For those families who were poor and without means, which were aplenty at the time of Singapore’s independence just four decades back – LKY’s draconian laws and ways meant the difference between life and death.
Forbes Donald Kirk said of Park Chung-hee and Lee Kuan Yew in his article on Lee’s death.
They both were determined nationalists. They both came to power in dramatic, unexpected ways — Lee when Malaysia’s rulers in 1965 expelled this obstreperous Chinese partner from their federation, Park four years earlier by staging a largely bloodless coup against South Korea’s short-lived democratic government . The irony was that Malaysia, including Singapore, had been born in a burst of optimism after the end of British rule.

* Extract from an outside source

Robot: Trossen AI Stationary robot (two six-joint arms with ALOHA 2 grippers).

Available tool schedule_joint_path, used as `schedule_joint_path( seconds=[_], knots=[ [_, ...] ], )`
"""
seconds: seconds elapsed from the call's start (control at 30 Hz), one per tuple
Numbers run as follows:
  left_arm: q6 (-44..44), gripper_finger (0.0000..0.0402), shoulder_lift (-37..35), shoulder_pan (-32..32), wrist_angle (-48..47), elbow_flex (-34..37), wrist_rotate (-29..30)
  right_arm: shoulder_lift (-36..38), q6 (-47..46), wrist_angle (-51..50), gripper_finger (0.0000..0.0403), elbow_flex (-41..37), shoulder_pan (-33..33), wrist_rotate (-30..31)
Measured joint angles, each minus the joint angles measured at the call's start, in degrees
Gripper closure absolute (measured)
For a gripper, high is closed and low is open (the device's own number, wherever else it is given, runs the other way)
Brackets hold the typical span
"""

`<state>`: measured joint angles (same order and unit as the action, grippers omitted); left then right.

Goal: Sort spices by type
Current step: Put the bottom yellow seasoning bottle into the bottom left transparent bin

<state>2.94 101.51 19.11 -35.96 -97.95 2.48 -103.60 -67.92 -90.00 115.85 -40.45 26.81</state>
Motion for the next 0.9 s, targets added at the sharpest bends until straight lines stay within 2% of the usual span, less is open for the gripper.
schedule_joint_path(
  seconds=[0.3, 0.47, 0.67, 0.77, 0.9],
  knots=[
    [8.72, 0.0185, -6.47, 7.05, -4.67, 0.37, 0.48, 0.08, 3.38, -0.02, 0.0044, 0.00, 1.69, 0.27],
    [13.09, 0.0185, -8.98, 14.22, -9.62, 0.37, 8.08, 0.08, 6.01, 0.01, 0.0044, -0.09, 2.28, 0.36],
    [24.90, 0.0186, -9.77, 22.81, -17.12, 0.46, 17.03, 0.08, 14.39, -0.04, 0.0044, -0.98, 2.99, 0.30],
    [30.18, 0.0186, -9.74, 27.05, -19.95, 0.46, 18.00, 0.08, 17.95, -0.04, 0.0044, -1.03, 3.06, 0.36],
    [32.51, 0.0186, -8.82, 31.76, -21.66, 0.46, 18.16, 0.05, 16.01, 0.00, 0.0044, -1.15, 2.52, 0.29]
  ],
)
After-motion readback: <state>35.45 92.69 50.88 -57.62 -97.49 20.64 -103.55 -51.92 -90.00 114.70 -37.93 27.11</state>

Democratically elected leaders had taken over in Seoul from the long-ruling Syngman Rhee in the student revolution of April 1960 less than seven years after the end of the Korean War.
Would Dictatorship in the first 20 years have been better for India?
Netaji used Hitler and the Japanese for his own ends of India’s independence. A mission in which he did succeed finally, albeit not the way he would have wanted it to happen. But given his pragmatism and political foresight, Netaji was supremely talented in how he could foresee and impact the best minds of the world.
In today’s world, for those whose hearts beat for hollow liberal values which do not have anything to do with putting food on the table of a poor person, democracy seems to be the sine-qua-non for “enlightened governance”. But such a governance does not exist anywhere. Even in the US, the harbinger of democracy – the human right abuses of the Japanese during the WWII and the African Americans, not to talk of Native Indians are legendary now. All within the ambit of democratic norms and institutions. Britain ruled and massacred in its numerous colonies well into the 1960s often using its democracy!
On the other hand, leaders like LKY, Park Chung-hee and Matahir Mohammad have shown in three most prosperous countries of Asia that dictator-ship, where the rights and liberties were quashed and press / media controlled, prosperity was unleashed! From societies that were rank poor to societies that are now amongst the most prosperous and healthy in the world, Malaysia, Singapore and South Korea have come a long way. And, democracy wasn’t the way.